Retype, exactly as they appear below, the lines between the line holding "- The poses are" and the line holding "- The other", both ends included.

Supplied material Start Marker

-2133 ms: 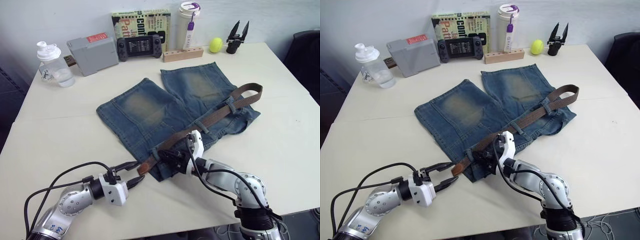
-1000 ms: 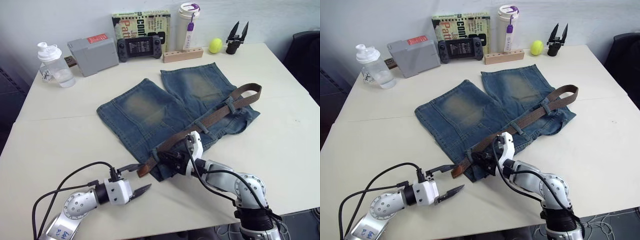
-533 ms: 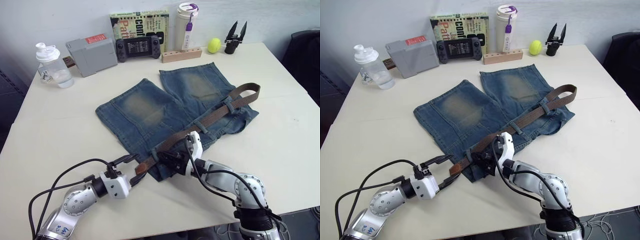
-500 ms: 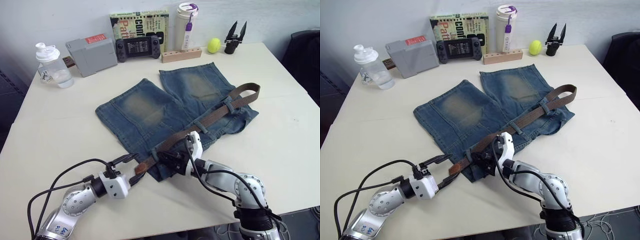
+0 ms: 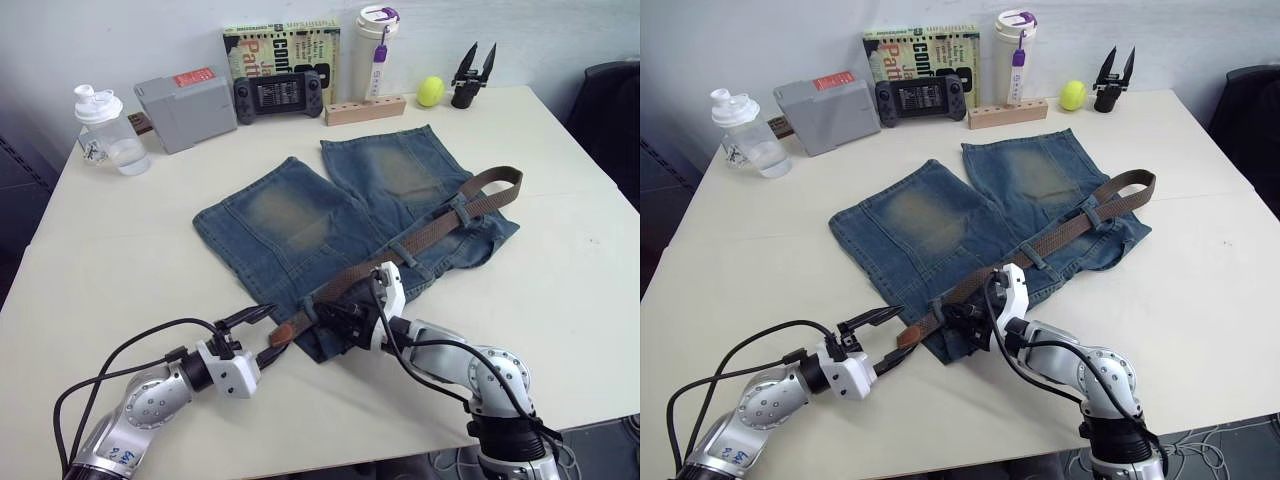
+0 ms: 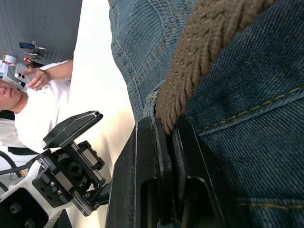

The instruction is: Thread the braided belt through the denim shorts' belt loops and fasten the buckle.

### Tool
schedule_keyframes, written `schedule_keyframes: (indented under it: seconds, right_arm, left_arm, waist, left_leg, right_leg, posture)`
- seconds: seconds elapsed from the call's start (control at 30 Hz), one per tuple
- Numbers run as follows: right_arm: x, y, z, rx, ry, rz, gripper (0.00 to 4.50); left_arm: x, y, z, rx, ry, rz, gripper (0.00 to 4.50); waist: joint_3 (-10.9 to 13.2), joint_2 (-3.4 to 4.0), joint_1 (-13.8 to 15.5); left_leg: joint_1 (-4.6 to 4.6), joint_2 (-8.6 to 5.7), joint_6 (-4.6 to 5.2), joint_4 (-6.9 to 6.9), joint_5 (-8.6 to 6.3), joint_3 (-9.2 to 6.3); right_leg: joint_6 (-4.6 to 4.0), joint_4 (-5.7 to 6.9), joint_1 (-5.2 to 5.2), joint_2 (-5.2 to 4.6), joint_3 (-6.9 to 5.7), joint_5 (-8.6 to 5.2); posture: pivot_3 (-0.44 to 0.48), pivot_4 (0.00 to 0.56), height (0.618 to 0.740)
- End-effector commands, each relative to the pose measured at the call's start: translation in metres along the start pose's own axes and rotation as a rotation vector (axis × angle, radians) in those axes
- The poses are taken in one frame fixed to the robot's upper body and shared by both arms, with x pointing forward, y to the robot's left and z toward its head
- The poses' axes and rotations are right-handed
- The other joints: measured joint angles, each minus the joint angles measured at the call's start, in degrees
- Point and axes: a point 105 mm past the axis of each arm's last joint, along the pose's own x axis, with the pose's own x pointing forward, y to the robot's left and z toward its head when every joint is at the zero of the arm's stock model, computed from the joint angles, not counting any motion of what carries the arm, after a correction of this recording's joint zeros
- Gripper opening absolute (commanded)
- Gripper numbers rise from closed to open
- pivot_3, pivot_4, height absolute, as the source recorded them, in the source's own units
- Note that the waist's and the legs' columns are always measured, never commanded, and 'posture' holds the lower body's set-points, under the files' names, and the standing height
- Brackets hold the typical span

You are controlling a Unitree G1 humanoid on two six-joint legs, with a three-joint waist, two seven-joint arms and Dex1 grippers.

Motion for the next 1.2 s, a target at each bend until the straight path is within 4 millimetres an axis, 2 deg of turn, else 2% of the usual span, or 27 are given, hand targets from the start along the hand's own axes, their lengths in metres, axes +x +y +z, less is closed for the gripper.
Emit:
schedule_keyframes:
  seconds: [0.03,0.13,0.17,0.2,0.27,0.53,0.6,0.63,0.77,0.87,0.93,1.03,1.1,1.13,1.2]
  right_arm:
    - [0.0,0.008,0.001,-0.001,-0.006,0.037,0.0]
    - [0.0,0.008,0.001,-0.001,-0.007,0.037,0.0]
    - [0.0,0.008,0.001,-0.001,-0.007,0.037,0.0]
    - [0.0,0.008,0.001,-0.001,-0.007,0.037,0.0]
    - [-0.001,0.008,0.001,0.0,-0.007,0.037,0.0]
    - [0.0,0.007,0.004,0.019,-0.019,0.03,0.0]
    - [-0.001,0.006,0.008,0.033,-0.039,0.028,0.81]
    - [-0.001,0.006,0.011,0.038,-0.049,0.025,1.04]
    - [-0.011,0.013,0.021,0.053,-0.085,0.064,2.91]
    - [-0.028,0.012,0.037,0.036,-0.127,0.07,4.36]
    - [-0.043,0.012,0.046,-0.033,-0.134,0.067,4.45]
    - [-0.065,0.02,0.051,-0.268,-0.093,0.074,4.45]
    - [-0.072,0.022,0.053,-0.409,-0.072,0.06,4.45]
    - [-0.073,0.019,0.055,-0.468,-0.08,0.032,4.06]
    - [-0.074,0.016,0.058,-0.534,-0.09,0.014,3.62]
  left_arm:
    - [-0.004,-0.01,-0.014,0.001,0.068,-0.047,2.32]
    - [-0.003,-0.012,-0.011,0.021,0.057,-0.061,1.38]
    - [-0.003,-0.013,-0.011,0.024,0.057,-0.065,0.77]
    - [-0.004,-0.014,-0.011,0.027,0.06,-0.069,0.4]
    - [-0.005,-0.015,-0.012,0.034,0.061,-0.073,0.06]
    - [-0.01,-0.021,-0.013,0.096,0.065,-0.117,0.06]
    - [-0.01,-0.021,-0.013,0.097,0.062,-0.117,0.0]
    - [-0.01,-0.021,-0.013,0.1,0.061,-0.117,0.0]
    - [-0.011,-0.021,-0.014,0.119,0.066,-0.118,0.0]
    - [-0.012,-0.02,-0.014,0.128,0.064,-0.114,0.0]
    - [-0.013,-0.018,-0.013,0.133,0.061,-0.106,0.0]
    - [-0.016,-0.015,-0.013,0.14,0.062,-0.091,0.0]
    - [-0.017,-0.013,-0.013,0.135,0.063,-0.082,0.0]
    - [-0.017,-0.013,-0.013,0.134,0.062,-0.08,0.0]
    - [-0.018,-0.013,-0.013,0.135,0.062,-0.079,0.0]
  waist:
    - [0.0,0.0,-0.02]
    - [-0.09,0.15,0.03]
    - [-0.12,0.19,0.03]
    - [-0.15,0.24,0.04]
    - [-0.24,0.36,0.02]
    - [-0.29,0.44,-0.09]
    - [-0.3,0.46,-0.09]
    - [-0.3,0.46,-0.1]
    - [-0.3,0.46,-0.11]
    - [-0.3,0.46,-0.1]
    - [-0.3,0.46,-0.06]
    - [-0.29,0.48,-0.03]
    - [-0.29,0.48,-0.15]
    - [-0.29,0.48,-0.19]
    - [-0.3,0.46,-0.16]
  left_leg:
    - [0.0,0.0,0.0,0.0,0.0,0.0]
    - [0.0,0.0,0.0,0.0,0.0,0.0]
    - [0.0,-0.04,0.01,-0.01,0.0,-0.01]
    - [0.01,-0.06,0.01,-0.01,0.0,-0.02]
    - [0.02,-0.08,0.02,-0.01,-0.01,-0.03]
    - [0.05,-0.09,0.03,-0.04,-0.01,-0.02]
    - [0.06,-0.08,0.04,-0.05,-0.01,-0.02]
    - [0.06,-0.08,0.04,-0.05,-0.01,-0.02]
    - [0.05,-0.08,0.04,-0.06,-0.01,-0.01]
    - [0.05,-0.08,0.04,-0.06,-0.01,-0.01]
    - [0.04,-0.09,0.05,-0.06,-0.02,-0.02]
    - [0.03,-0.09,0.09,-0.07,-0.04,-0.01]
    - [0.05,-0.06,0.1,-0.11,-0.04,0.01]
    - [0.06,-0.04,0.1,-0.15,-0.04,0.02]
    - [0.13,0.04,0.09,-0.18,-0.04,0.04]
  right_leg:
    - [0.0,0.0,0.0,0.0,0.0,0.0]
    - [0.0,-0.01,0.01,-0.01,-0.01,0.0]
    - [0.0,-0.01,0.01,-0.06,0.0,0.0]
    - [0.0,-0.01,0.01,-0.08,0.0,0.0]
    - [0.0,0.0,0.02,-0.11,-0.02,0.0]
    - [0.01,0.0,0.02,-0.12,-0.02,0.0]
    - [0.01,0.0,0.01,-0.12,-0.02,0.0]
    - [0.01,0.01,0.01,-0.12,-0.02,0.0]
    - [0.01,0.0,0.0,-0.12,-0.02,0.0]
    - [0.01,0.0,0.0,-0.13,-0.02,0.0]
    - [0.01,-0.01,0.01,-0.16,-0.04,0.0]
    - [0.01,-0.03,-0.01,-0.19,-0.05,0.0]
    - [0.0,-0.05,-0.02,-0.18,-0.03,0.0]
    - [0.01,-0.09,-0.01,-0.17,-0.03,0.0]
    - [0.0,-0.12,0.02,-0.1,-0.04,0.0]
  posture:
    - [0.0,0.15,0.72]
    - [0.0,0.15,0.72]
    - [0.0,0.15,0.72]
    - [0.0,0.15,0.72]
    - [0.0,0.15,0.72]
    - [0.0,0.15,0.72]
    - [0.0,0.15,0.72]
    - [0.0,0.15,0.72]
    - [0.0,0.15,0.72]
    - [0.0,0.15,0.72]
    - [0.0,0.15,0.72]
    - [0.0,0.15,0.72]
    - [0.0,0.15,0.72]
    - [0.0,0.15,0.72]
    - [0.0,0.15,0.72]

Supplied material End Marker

Response below:
- The poses are taken in one frame fixed to the robot's upper body and shared by both arms, with x pointing forward, y to the robot's left and z toward its head
- The poses' axes and rotations are right-handed
- The other joints: measured joint angles, each minus the joint angles measured at the call's start, in degrees

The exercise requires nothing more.